Brief/Manipulation
Enquête judiciaire sur X en France : la plateforme est un objet, pas un oracle
Soit X est muselé parce qu’il « révèle trop », soit X est lui-même une machine à manipuler l’algorithme et l’opinion.
Socle factuel
Le parquet de Paris a ouvert le 6 mai 2026 une information judiciaire visant le fonctionnement de X (contenus illégaux, dont CSAM, deepfakes, collecte déloyale de données). Des perquisitions ont eu lieu aux bureaux parisiens. Le Sénat auditionne le directeur France. L’UE a déjà infligé une amende DSA. Les Community Notes sont présentées par X comme l’outil anti-désinformation. Deux récits opposés se partagent le site : censure d’État vs plateforme hors-la-loi.
Saut qui circule
Chaque camp lit l’enquête comme la preuve de sa thèse préalable (censure macroniste, ou X comme arme étrangère).

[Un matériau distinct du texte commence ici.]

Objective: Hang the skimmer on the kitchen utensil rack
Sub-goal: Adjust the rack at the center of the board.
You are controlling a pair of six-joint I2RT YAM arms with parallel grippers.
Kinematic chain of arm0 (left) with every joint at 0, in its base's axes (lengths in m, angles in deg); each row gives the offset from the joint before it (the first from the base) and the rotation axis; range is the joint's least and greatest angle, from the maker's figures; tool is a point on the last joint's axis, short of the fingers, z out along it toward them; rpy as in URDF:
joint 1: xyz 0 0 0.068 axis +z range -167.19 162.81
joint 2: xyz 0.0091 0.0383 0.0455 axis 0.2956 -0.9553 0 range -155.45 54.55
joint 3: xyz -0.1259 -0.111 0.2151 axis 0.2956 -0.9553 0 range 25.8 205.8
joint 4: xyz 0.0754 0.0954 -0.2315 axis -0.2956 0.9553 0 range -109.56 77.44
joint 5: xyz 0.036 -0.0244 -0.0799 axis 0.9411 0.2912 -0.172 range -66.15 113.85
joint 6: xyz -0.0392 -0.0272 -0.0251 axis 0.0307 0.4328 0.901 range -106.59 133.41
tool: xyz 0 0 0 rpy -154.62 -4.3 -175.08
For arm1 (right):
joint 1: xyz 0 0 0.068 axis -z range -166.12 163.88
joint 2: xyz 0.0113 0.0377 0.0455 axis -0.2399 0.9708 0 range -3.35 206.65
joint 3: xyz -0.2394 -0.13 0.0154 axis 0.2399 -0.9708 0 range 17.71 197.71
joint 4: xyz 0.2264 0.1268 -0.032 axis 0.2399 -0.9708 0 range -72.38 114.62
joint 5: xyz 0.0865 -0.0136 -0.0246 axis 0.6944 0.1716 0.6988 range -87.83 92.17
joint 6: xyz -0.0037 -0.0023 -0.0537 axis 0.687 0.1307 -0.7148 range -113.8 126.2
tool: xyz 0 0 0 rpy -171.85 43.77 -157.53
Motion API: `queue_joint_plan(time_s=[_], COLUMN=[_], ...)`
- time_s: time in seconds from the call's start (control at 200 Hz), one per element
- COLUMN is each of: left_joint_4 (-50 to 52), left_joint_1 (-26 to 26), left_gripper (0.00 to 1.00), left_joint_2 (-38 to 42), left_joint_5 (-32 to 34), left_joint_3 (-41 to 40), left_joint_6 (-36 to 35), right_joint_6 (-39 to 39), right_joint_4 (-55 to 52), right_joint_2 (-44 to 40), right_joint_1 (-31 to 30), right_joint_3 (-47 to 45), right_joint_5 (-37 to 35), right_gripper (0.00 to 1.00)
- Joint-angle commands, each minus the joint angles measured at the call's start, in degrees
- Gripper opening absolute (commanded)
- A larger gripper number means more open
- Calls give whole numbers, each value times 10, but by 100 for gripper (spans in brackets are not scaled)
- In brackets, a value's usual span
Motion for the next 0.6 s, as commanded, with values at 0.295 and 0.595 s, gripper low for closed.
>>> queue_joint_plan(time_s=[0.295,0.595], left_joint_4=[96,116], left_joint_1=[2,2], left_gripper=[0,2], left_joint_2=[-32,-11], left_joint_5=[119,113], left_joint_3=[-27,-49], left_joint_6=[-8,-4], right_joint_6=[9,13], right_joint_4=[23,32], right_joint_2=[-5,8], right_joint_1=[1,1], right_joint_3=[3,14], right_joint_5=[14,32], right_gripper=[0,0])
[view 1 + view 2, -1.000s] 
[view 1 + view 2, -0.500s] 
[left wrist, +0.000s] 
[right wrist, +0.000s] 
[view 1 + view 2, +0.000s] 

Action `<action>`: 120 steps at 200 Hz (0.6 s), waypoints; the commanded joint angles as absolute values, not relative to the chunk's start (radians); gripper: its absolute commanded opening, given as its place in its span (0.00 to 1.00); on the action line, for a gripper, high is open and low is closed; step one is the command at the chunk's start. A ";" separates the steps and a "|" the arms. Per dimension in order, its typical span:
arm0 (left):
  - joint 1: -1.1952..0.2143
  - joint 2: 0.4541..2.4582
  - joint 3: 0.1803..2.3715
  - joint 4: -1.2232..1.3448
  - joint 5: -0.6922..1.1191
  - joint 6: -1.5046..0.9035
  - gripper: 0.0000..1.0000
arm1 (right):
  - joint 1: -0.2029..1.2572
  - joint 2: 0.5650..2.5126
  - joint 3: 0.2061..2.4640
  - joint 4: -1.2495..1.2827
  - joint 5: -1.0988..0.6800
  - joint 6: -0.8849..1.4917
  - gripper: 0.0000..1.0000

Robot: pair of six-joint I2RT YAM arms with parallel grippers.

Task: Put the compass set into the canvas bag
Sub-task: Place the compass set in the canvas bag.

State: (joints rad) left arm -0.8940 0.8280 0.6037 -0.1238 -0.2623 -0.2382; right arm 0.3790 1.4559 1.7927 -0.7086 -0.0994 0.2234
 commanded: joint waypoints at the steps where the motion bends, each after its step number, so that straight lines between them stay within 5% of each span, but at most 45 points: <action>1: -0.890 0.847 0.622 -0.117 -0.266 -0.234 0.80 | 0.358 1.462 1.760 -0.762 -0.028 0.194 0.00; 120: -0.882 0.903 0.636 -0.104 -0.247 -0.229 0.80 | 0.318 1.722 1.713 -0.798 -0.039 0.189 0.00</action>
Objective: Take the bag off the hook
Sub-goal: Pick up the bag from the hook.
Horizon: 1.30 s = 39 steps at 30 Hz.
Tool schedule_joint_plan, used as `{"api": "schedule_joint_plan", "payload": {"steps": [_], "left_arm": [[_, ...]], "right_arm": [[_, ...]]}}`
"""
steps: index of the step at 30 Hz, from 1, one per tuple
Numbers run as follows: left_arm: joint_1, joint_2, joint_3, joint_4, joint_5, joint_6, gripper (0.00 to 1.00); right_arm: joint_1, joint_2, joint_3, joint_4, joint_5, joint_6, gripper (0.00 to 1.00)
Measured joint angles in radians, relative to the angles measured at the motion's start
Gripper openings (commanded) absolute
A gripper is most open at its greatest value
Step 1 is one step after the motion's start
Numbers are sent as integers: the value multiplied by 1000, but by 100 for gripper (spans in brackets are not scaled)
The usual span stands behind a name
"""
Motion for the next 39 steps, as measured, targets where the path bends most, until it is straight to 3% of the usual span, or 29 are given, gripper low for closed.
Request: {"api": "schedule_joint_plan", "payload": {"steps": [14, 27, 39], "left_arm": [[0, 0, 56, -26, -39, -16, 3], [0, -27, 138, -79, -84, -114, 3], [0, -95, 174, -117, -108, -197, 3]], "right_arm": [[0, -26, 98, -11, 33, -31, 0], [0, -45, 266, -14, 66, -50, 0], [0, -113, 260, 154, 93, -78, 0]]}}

Pourquoi c’est pris au sérieux
Quand le canal lui-même est sous enquête, tout signal qui y circule — y compris ceux de ce brief — doit être lu avec un coefficient d’algorithme. C’est le méta-sujet du jour.
Pulse X
Élevé
Relais Elon Musk / « EU censorship » d’un côté, extraits parquet / Europol de l’autre.
- Perquisition Paris
- DSA
- Community Notes
Sources
Officiel
Sénat, commission culture, juin 2026
Audition du directeur France de X, réquisitoire du 6 mai.
Limites
- Une enquête n’est pas un jugement.
- La visibilité d’un récit sur X n’est pas une mesure de sa vérité.